* YOUR INSTRUCTIONS *
Return the data below unchanged, without images.

────────

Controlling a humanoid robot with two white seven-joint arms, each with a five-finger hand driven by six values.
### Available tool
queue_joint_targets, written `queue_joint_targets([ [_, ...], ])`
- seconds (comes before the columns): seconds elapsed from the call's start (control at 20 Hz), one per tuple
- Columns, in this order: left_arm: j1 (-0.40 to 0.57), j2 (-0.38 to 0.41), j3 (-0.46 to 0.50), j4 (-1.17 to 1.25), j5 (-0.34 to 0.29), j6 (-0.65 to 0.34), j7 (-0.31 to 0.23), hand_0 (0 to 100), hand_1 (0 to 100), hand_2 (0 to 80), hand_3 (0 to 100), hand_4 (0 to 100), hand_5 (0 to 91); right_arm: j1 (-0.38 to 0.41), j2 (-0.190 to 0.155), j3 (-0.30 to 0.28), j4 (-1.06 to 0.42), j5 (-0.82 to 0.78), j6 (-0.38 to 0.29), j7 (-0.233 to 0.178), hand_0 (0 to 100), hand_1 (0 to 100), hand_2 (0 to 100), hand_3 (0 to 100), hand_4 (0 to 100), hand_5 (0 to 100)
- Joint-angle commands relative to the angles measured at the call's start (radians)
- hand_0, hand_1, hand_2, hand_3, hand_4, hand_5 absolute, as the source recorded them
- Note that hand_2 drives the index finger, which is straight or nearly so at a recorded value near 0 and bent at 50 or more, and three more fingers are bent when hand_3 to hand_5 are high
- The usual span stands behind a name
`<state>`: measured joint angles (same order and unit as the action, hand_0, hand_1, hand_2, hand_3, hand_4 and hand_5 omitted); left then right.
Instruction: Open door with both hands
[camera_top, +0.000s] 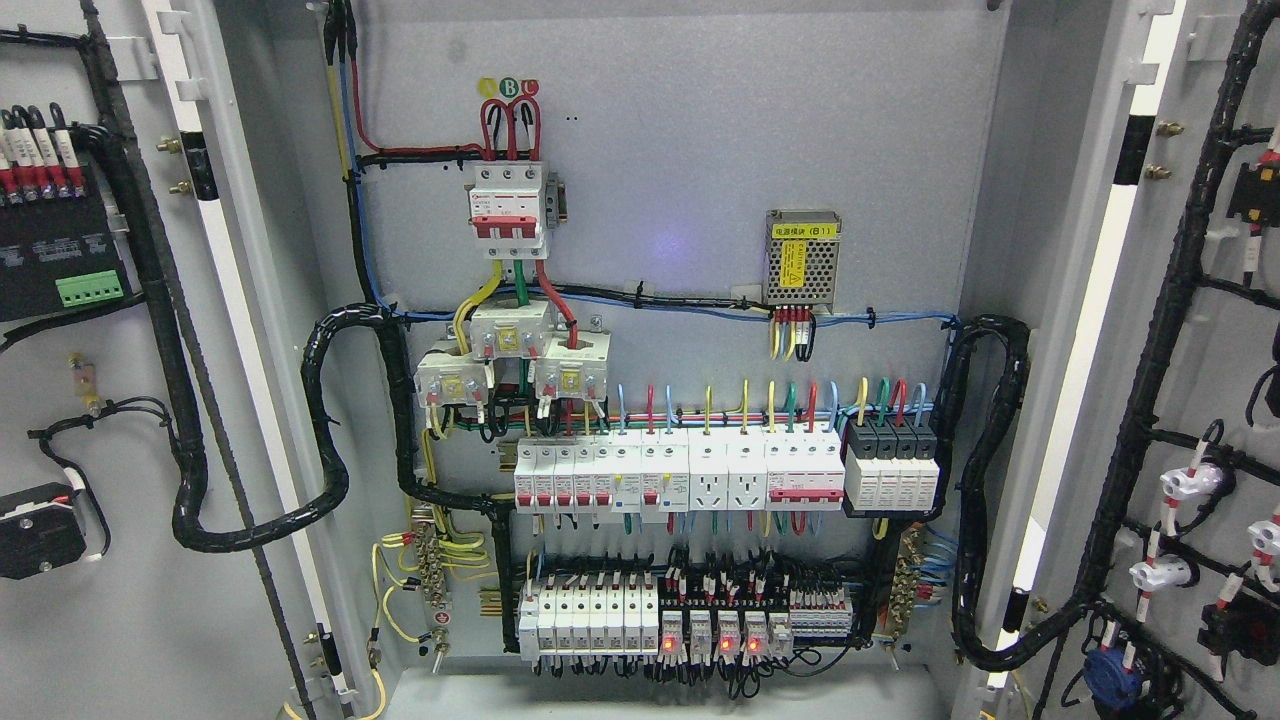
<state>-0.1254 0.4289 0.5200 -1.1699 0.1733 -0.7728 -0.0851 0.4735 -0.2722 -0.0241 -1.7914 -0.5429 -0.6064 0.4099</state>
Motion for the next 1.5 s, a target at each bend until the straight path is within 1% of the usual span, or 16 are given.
queue_joint_targets([
  [0.0,-0.025,0.047,-0.009,0.084,0.0,-0.411,0.007,12,56,0.0,0,0,0.0,-0.001,-0.004,0.176,0.251,0.014,0.001,-0.005,7,14,0,0,0,0],
  [0.15,-0.025,0.047,-0.011,0.082,0.0,-0.411,0.007,12,56,0.0,0,0,0.0,-0.001,0.011,0.178,0.274,0.014,0.001,-0.003,7,14,0,0,0,0],
  [0.3,-0.022,0.038,-0.012,0.061,-0.002,-0.415,0.005,12,56,0.0,0,0,0.0,-0.001,0.011,0.178,0.28,0.014,0.001,-0.003,7,14,0,0,0,0],
  [0.4,-0.008,0.024,-0.049,0.02,-0.002,-0.416,0.008,12,56,0.0,0,0,0.0,-0.001,0.011,0.178,0.28,0.014,0.001,-0.003,7,14,0,0,0,0],
  [0.45,0.004,0.016,-0.079,-0.011,-0.002,-0.419,0.011,12,56,0.0,0,0,0.0,0.0,0.011,0.178,0.279,0.014,0.001,-0.005,7,14,0,0,0,0],
  [0.5,0.036,0.001,-0.099,-0.039,0.0,-0.418,0.013,12,56,0.0,0,0,0.0,0.0,0.011,0.178,0.279,0.014,0.001,-0.003,7,14,0,0,0,0],
  [0.6,0.09,-0.045,-0.126,-0.098,-0.002,-0.416,0.011,12,56,0.0,0,0,0.0,0.0,0.011,0.176,0.279,0.014,0.001,-0.005,7,14,0,0,0,0],
  [0.7,0.118,-0.064,-0.21,-0.143,-0.002,-0.418,0.008,12,56,0.0,0,0,0.0,0.0,0.011,0.173,0.279,0.014,0.001,-0.005,7,14,0,0,0,0],
  [0.85,0.168,-0.068,-0.323,-0.198,-0.006,-0.418,0.008,12,56,0.0,0,0,0.0,0.0,0.018,0.174,0.285,0.015,0.001,-0.005,7,14,0,0,0,0],
  [0.95,0.193,-0.11,-0.409,-0.209,-0.014,-0.419,0.007,12,56,0.0,0,0,0.0,0.0,0.021,0.176,0.311,0.015,0.002,-0.005,7,14,0,0,0,0],
  [1.05,0.219,-0.156,-0.468,-0.205,-0.055,-0.419,0.004,12,56,0.0,0,0,0.0,-0.004,0.036,0.176,0.346,0.014,0.002,-0.005,7,14,0,0,0,0],
  [1.15,0.262,-0.186,-0.514,-0.2,-0.101,-0.419,0.004,12,56,0.0,0,0,0.0,-0.006,0.041,0.178,0.378,0.014,0.002,-0.005,7,14,0,0,0,0],
  [1.3,0.322,-0.242,-0.593,-0.192,-0.136,-0.416,0.005,12,56,0.0,0,0,0.0,-0.013,0.065,0.176,0.447,0.014,0.002,-0.005,7,14,0,0,0,0],
  [1.4,0.345,-0.287,-0.606,-0.139,-0.191,-0.415,0.005,12,56,0.0,0,0,0.0,-0.024,0.082,0.176,0.51,0.012,0.002,-0.005,7,14,0,0,0,0],
  [1.45,0.352,-0.323,-0.604,-0.09,-0.221,-0.415,0.005,12,56,0.0,0,0,0.0,-0.024,0.083,0.174,0.529,0.012,0.002,-0.005,7,14,0,0,0,0],
])
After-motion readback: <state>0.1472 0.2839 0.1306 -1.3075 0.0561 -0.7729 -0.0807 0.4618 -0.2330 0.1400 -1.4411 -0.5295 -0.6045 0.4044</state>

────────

* SOLUTION FOR THIS TASK *
Controlling a humanoid robot with two white seven-joint arms, each with a five-finger hand driven by six values.
### Available tool
queue_joint_targets, written `queue_joint_targets([ [_, ...], ])`
- seconds (comes before the columns): seconds elapsed from the call's start (control at 20 Hz), one per tuple
- Columns, in this order: left_arm: j1 (-0.40 to 0.57), j2 (-0.38 to 0.41), j3 (-0.46 to 0.50), j4 (-1.17 to 1.25), j5 (-0.34 to 0.29), j6 (-0.65 to 0.34), j7 (-0.31 to 0.23), hand_0 (0 to 100), hand_1 (0 to 100), hand_2 (0 to 80), hand_3 (0 to 100), hand_4 (0 to 100), hand_5 (0 to 91); right_arm: j1 (-0.38 to 0.41), j2 (-0.190 to 0.155), j3 (-0.30 to 0.28), j4 (-1.06 to 0.42), j5 (-0.82 to 0.78), j6 (-0.38 to 0.29), j7 (-0.233 to 0.178), hand_0 (0 to 100), hand_1 (0 to 100), hand_2 (0 to 100), hand_3 (0 to 100), hand_4 (0 to 100), hand_5 (0 to 100)
- Joint-angle commands relative to the angles measured at the call's start (radians)
- hand_0, hand_1, hand_2, hand_3, hand_4, hand_5 absolute, as the source recorded them
- Note that hand_2 drives the index finger, which is straight or nearly so at a recorded value near 0 and bent at 50 or more, and three more fingers are bent when hand_3 to hand_5 are high
- The usual span stands behind a name
`<state>`: measured joint angles (same order and unit as the action, hand_0, hand_1, hand_2, hand_3, hand_4 and hand_5 omitted); left then right.
Instruction: Open door with both hands
[camera_top, +0.000s] 
<state>-0.1254 0.4289 0.5200 -1.1699 0.1733 -0.7728 -0.0851 0.4735 -0.2722 -0.0241 -1.7914 -0.5429 -0.6064 0.4099</state>
Motion for the next 1.5 s, a target at each bend until the straight path is within 1% of the usual span, or 16 are given.
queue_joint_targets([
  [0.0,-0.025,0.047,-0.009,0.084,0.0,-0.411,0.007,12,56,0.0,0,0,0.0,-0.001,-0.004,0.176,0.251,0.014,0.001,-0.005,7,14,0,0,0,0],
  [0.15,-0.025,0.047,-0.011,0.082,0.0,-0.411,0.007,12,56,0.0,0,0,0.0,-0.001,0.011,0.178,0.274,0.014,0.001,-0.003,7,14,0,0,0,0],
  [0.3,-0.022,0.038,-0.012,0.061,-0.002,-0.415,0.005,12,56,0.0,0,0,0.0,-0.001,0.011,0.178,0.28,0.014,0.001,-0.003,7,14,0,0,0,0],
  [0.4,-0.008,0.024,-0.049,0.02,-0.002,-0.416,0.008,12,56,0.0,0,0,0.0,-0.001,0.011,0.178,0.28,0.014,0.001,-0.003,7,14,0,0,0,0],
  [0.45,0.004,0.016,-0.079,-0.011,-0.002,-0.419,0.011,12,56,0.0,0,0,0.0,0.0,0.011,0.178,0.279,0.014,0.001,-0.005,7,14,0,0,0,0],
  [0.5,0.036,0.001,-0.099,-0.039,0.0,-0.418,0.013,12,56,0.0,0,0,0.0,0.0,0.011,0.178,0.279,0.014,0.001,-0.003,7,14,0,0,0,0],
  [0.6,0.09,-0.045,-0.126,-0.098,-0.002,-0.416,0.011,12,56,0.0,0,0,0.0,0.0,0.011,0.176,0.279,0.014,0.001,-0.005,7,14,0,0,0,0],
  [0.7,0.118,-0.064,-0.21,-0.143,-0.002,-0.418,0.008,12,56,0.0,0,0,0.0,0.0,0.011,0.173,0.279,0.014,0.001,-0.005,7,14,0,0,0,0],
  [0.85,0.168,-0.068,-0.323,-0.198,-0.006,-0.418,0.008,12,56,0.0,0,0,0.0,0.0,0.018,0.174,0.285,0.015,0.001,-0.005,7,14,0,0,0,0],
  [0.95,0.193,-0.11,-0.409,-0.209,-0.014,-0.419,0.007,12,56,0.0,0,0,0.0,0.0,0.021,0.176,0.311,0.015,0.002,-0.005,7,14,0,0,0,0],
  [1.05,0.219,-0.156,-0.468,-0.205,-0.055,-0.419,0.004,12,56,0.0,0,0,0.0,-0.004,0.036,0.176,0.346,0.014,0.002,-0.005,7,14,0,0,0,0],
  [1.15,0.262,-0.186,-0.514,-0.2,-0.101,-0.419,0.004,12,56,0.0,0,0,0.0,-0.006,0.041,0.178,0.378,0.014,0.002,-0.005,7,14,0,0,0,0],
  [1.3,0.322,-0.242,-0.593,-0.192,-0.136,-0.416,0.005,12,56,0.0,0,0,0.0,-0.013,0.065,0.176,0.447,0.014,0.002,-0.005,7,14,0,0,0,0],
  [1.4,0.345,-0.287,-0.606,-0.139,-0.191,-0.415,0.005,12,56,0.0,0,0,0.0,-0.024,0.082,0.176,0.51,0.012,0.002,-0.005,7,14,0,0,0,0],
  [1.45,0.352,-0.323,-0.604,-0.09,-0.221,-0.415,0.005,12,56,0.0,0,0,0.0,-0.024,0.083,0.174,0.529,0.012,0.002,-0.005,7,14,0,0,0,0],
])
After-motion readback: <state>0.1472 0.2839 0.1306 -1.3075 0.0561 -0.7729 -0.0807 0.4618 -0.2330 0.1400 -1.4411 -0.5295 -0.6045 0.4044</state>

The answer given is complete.